The lines from the start of the records through the one containing "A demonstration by" are to be restated word for word; please include both ends.

* * * * * * *

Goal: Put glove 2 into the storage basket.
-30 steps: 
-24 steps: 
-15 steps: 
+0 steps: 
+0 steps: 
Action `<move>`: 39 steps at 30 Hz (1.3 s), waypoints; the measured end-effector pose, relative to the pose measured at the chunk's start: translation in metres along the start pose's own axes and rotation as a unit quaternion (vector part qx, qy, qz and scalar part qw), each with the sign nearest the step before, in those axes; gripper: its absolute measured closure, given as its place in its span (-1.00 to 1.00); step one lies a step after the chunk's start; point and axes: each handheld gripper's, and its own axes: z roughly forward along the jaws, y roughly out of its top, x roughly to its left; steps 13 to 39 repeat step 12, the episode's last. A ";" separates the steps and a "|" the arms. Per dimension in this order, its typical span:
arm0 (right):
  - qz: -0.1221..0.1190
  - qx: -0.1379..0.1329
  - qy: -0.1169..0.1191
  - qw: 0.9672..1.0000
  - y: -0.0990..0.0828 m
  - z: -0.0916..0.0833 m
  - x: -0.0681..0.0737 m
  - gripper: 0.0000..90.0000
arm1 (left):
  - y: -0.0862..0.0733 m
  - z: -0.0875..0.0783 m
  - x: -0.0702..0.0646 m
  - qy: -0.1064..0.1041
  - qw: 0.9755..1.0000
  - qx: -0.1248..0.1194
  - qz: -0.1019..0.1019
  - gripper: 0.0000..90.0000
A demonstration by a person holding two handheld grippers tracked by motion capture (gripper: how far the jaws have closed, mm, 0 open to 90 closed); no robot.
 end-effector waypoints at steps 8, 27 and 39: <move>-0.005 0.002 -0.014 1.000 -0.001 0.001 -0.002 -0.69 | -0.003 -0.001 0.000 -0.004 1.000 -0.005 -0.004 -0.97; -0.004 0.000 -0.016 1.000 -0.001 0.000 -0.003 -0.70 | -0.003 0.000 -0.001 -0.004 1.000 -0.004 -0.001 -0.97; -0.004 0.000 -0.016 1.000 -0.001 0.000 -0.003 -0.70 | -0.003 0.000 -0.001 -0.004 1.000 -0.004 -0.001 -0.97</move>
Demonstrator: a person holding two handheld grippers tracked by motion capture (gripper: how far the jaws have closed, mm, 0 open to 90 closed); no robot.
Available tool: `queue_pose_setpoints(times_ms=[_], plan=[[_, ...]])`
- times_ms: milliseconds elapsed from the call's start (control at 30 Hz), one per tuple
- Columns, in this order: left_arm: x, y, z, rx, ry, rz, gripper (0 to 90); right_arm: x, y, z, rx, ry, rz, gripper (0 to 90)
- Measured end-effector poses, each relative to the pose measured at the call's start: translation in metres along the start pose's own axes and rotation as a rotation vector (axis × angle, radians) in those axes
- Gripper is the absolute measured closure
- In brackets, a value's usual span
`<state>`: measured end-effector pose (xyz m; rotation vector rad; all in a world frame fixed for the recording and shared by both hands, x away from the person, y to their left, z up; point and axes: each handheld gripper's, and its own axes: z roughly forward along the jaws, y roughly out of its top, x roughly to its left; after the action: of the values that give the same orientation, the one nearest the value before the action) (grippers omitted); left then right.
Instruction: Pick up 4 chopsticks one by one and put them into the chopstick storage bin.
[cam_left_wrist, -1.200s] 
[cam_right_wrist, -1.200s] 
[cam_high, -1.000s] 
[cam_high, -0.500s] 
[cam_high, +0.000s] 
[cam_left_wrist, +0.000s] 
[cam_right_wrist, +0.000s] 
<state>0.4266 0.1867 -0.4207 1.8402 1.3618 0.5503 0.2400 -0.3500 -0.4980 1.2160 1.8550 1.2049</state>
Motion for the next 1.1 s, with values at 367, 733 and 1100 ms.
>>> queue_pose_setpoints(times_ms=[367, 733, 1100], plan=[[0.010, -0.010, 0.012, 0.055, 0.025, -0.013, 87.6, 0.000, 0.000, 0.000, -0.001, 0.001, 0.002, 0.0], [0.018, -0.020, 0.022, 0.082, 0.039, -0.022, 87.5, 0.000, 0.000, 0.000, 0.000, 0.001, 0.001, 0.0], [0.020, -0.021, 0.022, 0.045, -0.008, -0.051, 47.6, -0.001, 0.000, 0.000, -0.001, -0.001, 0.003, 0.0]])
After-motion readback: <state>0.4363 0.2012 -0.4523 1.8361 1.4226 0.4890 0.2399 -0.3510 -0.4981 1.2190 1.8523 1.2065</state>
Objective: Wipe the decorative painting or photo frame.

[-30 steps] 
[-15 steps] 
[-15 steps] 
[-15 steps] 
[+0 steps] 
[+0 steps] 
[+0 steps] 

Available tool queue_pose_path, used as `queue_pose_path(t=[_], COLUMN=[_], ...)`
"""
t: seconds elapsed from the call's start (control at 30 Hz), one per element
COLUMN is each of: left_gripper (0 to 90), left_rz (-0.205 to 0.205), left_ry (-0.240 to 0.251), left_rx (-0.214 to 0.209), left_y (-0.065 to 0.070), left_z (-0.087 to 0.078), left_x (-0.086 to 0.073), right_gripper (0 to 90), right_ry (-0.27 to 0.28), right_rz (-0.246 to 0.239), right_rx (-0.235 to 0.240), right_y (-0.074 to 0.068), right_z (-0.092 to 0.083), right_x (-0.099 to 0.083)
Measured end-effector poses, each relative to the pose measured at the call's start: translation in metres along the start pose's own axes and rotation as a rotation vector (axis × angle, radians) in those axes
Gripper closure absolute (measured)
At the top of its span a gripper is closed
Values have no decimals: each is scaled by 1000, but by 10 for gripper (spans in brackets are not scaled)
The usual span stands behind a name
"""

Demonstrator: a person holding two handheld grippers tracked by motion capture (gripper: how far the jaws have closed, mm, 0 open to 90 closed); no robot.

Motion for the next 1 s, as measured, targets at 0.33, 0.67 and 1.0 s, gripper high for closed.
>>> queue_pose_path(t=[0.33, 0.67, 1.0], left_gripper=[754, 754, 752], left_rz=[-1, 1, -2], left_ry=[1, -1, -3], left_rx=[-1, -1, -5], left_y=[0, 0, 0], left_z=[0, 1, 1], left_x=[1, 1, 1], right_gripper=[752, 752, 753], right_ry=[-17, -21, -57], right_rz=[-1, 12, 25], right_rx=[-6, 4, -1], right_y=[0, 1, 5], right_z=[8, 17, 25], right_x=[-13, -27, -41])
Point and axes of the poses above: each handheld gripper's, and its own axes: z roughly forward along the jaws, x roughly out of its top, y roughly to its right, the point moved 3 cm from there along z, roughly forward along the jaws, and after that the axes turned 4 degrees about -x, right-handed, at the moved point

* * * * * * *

# [Task solution]
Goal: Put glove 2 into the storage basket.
-30 steps: 
-24 steps: 
-15 steps: 
+0 steps: 
+0 steps: 
Action `<move>`: 39 steps at 30 Hz (1.3 s), waypoints; the measured end-effector pose, relative to the pose measured at the chunk's start: translation in metres along the start pose's own axes and rotation as a unit quaternion (vector part qx, qy, qz and scalar part qw), each with the sign nearest the step before, in those axes; gripper: its absolute measured closure, given as its place in its span (-1.00 to 1.00); step one lies a step after the chunk's start; point and axes: each handheld gripper's, and its own axes: z roughly forward along the jaws, y roughly out of its top, x roughly to its left; steps 13 to 39 repeat step 12, the episode's last. A ";" separates the steps and a "|" the arms. Per dimension in this order, its typical span:
arm0 (right):
  - qz: -0.1221..0.1190
  - qx: -0.1379..0.1329
  - qy: -0.1169..0.1191
  - qw: 0.9672..1.0000
  - y: -0.0990..0.0828 m
  - z: -0.0916..0.0833 m
  - x: -0.0681..0.0737 m
  - gripper: 0.0000..90.0000
arm1 (left):
  - y: -0.0862..0.0733 m
  - z: -0.0875..0.0783 m
  - x: -0.0702..0.0646 m
  - qy: -0.1064..0.1041
  - qw: 0.9755..1.0000
  - qx: -0.1248..0.1194
  - qz: -0.1019..0.1019
  - gripper: 0.0000..90.0000
A demonstration by a person holding two handheld grippers tracked by motion capture (gripper: how far the jaws have closed, mm, 0 open to 90 closed); no robot.

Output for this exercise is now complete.